### [PROBLEM TO SOLVE]
Set down exactly the lines below, starting at the one that contains "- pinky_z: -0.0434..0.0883" and ending at the one that contains "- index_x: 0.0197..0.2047", with both of those lines included and nothing else.
━━━━━ DATA SECTION
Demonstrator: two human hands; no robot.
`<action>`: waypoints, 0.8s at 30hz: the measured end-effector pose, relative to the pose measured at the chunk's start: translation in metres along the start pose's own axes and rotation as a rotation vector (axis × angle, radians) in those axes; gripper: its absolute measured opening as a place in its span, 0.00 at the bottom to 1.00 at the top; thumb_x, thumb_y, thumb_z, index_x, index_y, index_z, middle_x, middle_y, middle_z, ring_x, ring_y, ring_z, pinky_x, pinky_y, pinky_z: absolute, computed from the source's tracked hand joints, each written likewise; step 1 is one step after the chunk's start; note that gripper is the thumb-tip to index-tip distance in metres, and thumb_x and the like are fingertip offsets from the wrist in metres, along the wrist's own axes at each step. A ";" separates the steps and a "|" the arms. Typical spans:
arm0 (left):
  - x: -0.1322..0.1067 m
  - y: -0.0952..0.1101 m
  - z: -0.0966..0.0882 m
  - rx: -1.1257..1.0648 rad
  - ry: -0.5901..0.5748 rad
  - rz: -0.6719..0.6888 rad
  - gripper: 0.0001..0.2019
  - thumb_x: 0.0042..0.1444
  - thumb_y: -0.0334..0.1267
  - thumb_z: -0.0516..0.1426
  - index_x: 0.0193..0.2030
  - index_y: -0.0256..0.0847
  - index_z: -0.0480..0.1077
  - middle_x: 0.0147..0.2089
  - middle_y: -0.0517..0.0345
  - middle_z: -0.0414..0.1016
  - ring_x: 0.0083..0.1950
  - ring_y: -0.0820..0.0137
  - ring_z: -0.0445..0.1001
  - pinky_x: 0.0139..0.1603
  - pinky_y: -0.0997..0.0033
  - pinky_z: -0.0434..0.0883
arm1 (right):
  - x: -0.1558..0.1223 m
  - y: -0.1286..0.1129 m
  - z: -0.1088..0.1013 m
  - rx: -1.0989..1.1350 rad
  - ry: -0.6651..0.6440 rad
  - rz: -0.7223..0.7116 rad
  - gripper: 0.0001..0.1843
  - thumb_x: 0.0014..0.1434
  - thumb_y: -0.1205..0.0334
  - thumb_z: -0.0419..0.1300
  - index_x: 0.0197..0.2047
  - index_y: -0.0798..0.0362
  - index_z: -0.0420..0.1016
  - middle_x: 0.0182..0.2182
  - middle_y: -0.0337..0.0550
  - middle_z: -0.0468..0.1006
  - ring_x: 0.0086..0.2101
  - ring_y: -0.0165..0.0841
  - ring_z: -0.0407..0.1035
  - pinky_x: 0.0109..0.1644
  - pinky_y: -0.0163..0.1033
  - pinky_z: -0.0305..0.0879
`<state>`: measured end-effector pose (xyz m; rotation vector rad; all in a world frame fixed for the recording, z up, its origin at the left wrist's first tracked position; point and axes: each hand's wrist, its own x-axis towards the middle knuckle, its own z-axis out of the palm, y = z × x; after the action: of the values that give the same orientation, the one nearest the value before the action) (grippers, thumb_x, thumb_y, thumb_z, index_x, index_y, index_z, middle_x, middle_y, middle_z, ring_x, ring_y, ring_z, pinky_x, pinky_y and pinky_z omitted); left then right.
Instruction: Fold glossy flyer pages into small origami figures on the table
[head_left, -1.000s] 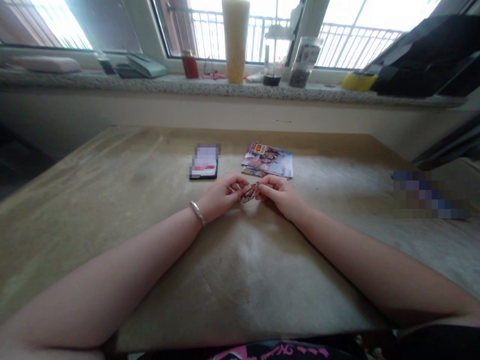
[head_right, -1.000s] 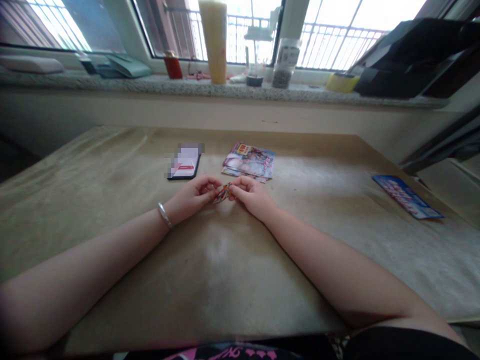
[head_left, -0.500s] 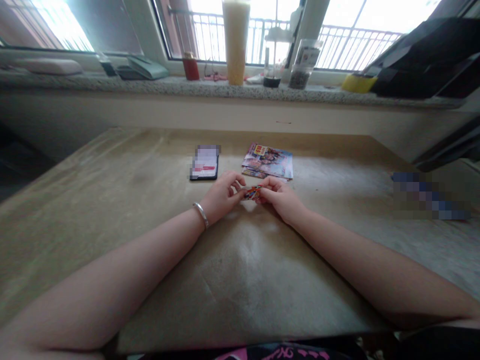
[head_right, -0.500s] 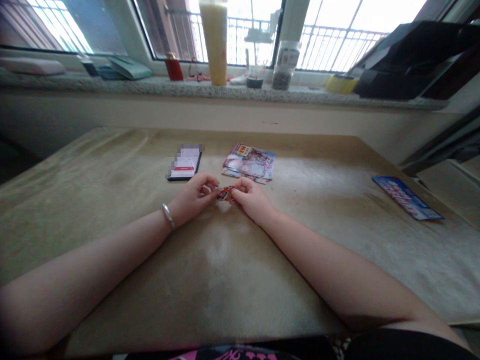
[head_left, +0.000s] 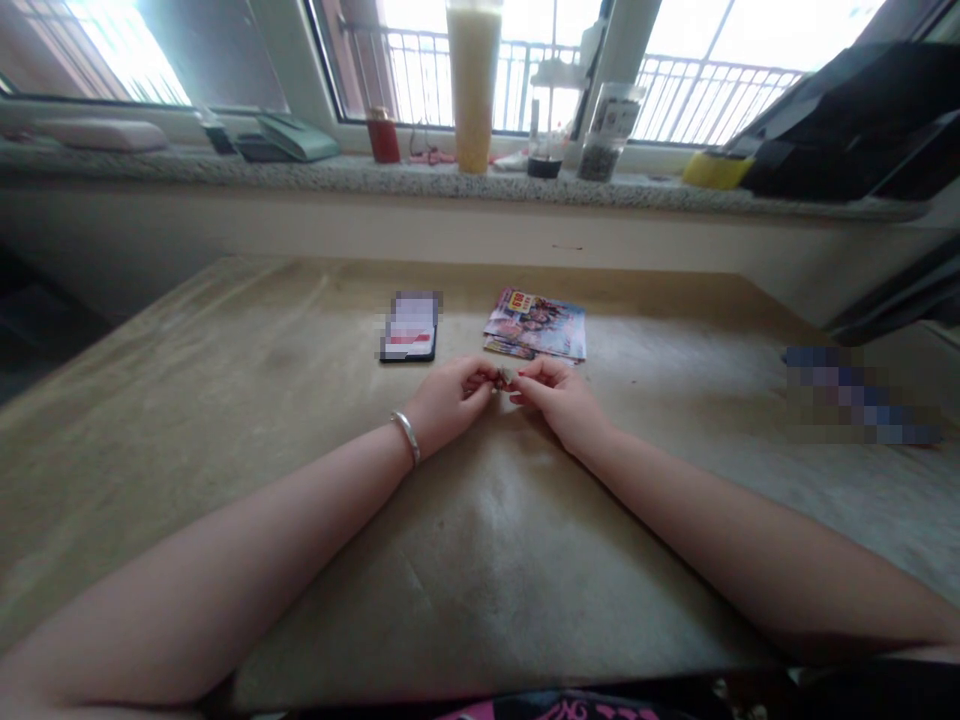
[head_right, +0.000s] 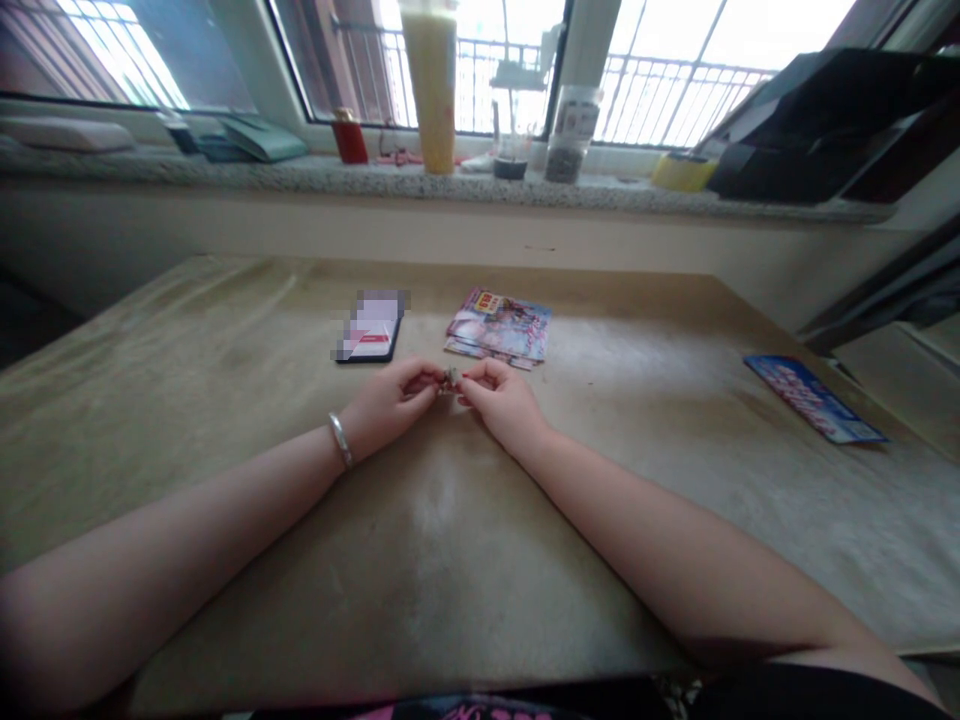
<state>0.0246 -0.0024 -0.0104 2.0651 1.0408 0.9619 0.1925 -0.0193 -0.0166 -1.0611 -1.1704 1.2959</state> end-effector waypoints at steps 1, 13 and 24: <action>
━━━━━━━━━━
### [EXERCISE ANSWER]
  - pinky_z: -0.0434..0.0883
arm1 (right):
  - x: -0.1558..0.1223 m
  - y: -0.1286..0.1129 m
  - z: -0.1088..0.1013 m
  - rx: -1.0989..1.1350 rad
  - ry: -0.6651..0.6440 rad
  - rz: -0.7223..0.7116 rad
  - gripper: 0.0001..0.1843
  - thumb_x: 0.0014..0.1434
  - thumb_y: -0.1205..0.0334
  - thumb_z: -0.0419..0.1300
  - index_x: 0.0197..0.2047

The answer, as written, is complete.